The lines to return are those below that contain the word "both".

★ ★ ★

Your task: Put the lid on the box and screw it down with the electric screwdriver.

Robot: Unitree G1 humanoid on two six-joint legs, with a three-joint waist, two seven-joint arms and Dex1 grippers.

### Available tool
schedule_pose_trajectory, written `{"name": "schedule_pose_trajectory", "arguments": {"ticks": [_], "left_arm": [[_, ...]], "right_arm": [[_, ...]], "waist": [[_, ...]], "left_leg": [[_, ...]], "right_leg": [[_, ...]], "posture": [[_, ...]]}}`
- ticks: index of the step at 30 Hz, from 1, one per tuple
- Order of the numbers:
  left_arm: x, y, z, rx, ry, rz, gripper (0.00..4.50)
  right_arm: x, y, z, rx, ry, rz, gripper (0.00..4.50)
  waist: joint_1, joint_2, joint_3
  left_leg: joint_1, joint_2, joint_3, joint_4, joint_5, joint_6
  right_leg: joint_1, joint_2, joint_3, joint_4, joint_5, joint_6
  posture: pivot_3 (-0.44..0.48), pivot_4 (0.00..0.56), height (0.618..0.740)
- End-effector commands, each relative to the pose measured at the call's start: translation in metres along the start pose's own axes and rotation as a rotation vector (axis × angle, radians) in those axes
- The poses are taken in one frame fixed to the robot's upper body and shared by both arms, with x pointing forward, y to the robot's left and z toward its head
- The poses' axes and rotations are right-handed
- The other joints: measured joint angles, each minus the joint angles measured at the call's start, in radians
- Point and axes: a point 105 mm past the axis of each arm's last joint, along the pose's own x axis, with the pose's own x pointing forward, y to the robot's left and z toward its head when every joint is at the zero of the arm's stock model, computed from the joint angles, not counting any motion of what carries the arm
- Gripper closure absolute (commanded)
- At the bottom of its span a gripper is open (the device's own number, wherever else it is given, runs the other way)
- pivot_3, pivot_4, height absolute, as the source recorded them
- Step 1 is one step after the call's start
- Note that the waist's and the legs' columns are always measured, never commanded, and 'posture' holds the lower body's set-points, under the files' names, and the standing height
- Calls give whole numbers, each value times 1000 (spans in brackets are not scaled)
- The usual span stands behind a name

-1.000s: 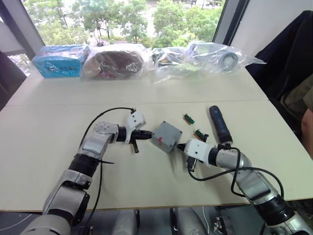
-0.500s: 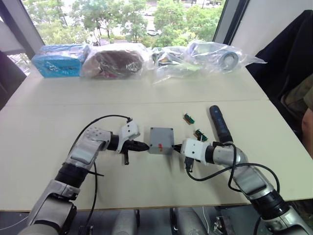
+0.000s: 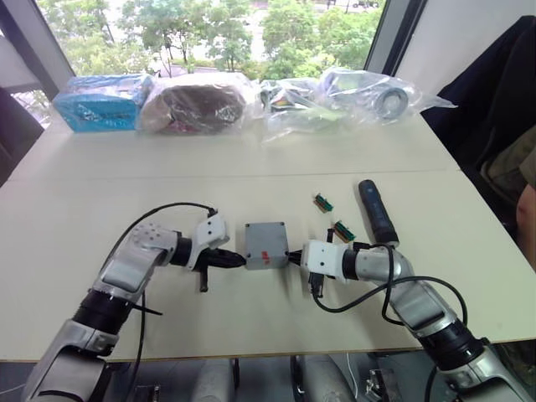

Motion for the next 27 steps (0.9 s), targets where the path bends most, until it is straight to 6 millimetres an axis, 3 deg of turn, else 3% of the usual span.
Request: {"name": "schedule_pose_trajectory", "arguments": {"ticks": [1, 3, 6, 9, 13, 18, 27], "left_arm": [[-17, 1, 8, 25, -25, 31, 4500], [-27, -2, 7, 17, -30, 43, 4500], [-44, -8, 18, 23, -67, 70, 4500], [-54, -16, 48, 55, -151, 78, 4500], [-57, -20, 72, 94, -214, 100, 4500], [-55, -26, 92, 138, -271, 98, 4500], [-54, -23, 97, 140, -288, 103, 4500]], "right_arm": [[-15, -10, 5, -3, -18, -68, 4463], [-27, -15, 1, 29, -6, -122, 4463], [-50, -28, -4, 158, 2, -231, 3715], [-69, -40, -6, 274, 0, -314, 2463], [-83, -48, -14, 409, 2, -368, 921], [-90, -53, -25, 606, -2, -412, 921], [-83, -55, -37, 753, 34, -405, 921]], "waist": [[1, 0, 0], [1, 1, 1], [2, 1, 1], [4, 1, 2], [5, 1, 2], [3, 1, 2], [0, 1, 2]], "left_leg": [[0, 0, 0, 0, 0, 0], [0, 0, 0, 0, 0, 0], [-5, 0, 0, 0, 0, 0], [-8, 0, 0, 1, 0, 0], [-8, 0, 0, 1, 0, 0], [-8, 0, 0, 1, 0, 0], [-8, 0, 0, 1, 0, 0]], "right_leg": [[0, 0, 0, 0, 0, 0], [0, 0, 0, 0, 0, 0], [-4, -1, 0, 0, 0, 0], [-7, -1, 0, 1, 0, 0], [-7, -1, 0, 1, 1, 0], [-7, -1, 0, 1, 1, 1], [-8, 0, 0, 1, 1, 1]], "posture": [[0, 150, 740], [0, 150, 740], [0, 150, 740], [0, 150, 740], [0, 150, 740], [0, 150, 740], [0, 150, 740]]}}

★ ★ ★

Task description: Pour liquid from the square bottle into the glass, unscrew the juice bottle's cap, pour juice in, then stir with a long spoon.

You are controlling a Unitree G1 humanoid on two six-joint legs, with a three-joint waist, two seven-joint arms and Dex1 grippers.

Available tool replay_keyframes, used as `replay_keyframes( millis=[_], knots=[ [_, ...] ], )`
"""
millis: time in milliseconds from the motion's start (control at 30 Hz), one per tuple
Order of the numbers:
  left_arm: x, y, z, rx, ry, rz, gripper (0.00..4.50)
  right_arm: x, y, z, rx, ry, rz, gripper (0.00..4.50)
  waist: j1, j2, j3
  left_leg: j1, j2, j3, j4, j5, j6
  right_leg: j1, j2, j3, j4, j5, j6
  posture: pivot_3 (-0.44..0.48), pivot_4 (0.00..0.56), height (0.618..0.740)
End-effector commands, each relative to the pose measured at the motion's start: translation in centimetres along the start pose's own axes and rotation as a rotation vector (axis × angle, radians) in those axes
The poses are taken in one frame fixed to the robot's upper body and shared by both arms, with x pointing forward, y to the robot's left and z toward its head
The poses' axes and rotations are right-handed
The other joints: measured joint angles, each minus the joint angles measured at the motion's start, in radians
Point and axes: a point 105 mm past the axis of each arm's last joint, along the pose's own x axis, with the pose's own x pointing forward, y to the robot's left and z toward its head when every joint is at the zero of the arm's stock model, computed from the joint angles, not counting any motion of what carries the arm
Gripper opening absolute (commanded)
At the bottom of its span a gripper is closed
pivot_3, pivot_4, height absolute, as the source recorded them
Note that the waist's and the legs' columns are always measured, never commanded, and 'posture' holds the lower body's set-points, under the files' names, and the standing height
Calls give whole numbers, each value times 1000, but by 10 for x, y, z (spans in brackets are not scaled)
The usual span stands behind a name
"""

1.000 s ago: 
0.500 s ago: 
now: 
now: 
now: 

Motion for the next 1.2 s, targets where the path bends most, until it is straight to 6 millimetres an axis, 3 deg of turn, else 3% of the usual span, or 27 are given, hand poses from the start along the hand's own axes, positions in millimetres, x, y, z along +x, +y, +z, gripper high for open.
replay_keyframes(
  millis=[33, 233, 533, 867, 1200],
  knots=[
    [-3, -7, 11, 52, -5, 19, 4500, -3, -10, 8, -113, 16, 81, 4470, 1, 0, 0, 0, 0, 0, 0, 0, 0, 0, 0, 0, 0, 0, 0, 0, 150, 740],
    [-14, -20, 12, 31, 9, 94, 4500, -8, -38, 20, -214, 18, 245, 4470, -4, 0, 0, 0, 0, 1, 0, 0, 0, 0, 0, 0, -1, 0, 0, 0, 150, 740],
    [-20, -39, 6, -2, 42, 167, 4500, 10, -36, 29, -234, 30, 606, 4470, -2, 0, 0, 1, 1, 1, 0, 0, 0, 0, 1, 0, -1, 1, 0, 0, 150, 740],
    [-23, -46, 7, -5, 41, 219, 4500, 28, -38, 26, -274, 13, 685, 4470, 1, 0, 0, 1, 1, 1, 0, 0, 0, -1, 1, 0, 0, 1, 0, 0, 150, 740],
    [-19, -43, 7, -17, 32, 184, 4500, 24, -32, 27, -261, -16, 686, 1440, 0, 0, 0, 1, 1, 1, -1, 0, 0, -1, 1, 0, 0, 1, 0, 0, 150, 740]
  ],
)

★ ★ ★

**Problem solution**
- The poses are taken in one frame fixed to the robot's upper body and shared by both arms, with x pointing forward, y to the robot's left and z toward its head
The poses are taken in one frame fixed to the robot's upper body and shared by both arms, with x pointing forward, y to the robot's left and z toward its head

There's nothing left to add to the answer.